:: ABOUT THIS EXERCISE ::
Could you filter the data below down to the lines that hold the word "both"?

:: DATA ::
────────────────
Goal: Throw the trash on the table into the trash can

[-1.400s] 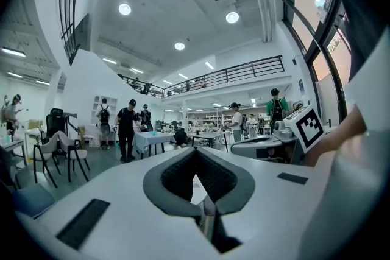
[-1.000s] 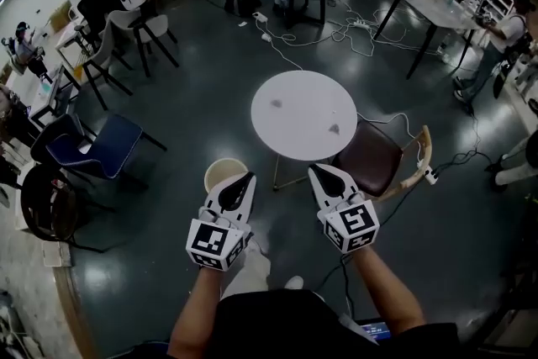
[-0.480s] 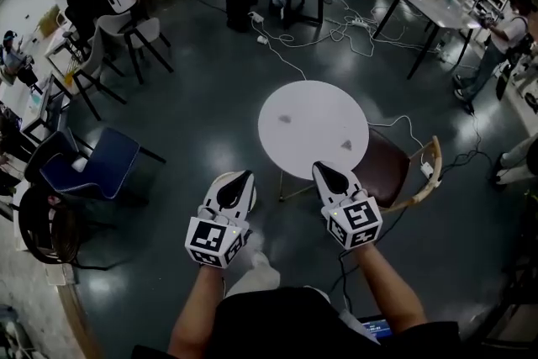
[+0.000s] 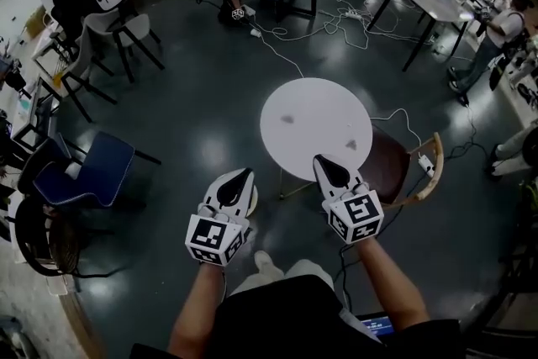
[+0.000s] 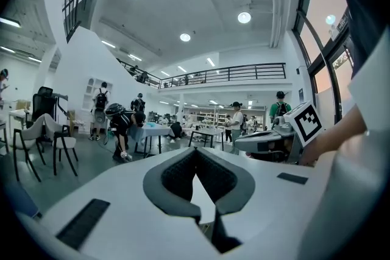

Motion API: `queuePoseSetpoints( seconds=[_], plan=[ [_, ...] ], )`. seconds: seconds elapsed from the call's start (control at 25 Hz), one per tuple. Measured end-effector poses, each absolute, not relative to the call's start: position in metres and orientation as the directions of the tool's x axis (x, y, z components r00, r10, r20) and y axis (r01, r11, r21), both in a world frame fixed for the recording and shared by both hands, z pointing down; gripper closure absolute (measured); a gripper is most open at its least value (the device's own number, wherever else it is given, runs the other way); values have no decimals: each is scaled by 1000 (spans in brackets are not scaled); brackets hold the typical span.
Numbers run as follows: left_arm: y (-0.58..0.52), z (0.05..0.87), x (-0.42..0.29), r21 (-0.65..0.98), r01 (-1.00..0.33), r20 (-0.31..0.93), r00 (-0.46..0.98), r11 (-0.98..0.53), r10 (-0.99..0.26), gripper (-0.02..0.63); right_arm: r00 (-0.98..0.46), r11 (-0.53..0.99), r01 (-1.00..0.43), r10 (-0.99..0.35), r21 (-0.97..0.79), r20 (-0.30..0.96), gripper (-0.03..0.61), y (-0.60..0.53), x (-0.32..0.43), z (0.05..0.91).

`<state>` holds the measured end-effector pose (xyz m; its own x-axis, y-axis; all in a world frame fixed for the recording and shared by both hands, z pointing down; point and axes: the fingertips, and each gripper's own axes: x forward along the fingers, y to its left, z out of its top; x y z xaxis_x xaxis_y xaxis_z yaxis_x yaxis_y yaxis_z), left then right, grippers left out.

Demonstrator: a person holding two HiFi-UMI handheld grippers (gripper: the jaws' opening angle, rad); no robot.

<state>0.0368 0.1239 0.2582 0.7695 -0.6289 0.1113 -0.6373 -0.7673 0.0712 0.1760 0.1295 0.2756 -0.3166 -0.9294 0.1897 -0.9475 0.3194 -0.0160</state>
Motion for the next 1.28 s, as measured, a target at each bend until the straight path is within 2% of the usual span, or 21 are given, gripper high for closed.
queuePoseSetpoints(
  seconds=[0.28, 0.8, 1.28],
  plan=[
    [103, 270, 35, 100, -633, 131, 773, -768, -621, 606, -312, 316, -949, -926, -18, 210, 561, 109, 170, 282],
    [55, 294, 92, 120, -632, 176, 772, -766, -610, 606, -339, 341, -939, -907, -40, 249, 561, 52, 217, 309],
    [6, 317, 121, 154, -695, 191, 718, -702, -669, 606, -402, 426, -905, -840, -18, 364, 561, -21, 251, 368]
  ],
)
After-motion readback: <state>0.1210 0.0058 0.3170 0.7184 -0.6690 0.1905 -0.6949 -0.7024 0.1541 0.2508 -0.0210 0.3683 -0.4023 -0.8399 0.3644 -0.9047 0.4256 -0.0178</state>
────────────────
:: RESULT OF THE TASK ::
Motion API: `queuePoseSetpoints( seconds=[_], plan=[ [_, ...] ], )`. seconds: seconds elapsed from the call's start (control at 25 Hz), one per tuple. Measured end-effector poses, each absolute, not relative to the call's start: position in metres and orientation as the directions of the tool's x axis (x, y, z components r00, r10, r20) and y axis (r01, r11, r21), both in a world frame fixed for the recording and shared by both hands, z pointing down; gripper closure absolute (measured); a gripper is most open at its least value (the device's own number, wherever else it is given, runs the other way); values have no decimals: each is scaled by 1000 (spans in brackets are not scaled); brackets hold the typical span.
`<state>` holds the measured end-effector pose (xyz m; its own x-axis, y-axis; all in a world frame fixed for the recording and shared by both hands, z pointing down; point and axes: the fingertips, and each gripper's own axes: x forward along the fingers, y to its left, z out of its top; x y z xaxis_x xaxis_y xaxis_z yaxis_x yaxis_y yaxis_z), left then right, grippers left out.

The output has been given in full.